Il ricorso incidentale condizionato è infondato, avendo questa corte ha già affermato in più sentenze delle sezioni unite la giurisdizione del giudice ordinario in materia. In particolare, Sez. U, Sentenza n. 23300 del 16/11/2016 (Rv. 641631 – 01), e Sez. U -, Ordinanza n. 8982 del 11/04/2018 (Rv. 647915 – 01), hanno infatti statuito che, in relazione ai benefici di cui alla L. n. 266 del 2005, art. 1, comma 565, in favore delle vittime del dovere, il legislatore ha configurato un diritto soggettivo, e non un interesse legittimo, in quanto, sussistendo i requisiti previsti, i soggetti di cui all’art. 1, comma 563 di quella legge, o i loro familiari superstiti, hanno una posizione giuridica soggettiva nei confronti di una P.A. priva di discrezionalità, sia in ordine alla decisione di erogare, o meno, le provvidenze che alla misura di esse.
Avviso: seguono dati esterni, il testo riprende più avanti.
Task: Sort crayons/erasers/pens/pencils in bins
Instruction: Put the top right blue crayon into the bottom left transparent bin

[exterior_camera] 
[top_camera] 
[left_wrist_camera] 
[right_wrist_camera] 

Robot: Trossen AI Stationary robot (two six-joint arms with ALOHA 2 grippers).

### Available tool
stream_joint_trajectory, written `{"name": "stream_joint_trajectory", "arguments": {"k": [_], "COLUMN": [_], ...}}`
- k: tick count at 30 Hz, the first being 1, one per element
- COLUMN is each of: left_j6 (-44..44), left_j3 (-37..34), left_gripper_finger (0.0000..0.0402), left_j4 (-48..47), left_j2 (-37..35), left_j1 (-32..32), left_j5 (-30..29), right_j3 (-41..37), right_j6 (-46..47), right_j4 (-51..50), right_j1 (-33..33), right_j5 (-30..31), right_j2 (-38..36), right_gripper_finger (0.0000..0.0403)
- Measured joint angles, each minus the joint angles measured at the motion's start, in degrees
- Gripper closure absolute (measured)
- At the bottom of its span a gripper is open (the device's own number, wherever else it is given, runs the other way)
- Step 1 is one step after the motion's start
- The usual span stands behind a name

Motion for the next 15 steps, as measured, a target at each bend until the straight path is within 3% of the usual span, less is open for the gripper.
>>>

Tale diritto non rientra nell’ambito di quelli inerenti il rapporto di lavoro subordinato dei dipendenti pubblici, potendo esso riguardare anche coloro che non abbiano con l’amministrazione un siffatto rapporto, ma abbiano in qualsiasi modo svolto un servizio, ed ha, inoltre, natura prevalentemente assistenziale, sicché la competenza a conoscerne è regolata dall’art. 442 c.p.c. e la giurisdizione è del giudice ordinario, quale giudice del lavoro e dell’assistenza sociale.

Accertata irretrattabilmente la sussistenza della condizione di fatto del sopravvenire di circostanze straordinarie e fatti di servizio che hanno esposto il dipendente a maggiori rischi o fatiche, in rapporto alle ordinarie condizioni di svolgimento dei compiti di istituto, la sentenza impugnata va cassata, con rinvio alla medesima Corte d’appello in diversa composizione, per l’ulteriore esame del gravame in ordine ai benefici assistenziali pretesi e per la regolazione delle spese del giudizio di legittimità.

PQM

La Corte accoglie il ricorso principale e rigetta il ricorso incidentale condizionato. Cassa la sentenza impugnata in relazione al motivo accolto e rinvia, anche per le spese del giudizio di legittimità, alla stessa Corte d’appello di Palermo, in diversa composizione.

Così deciso in Roma, nella Camera di consiglio, il 8 aprile 2021.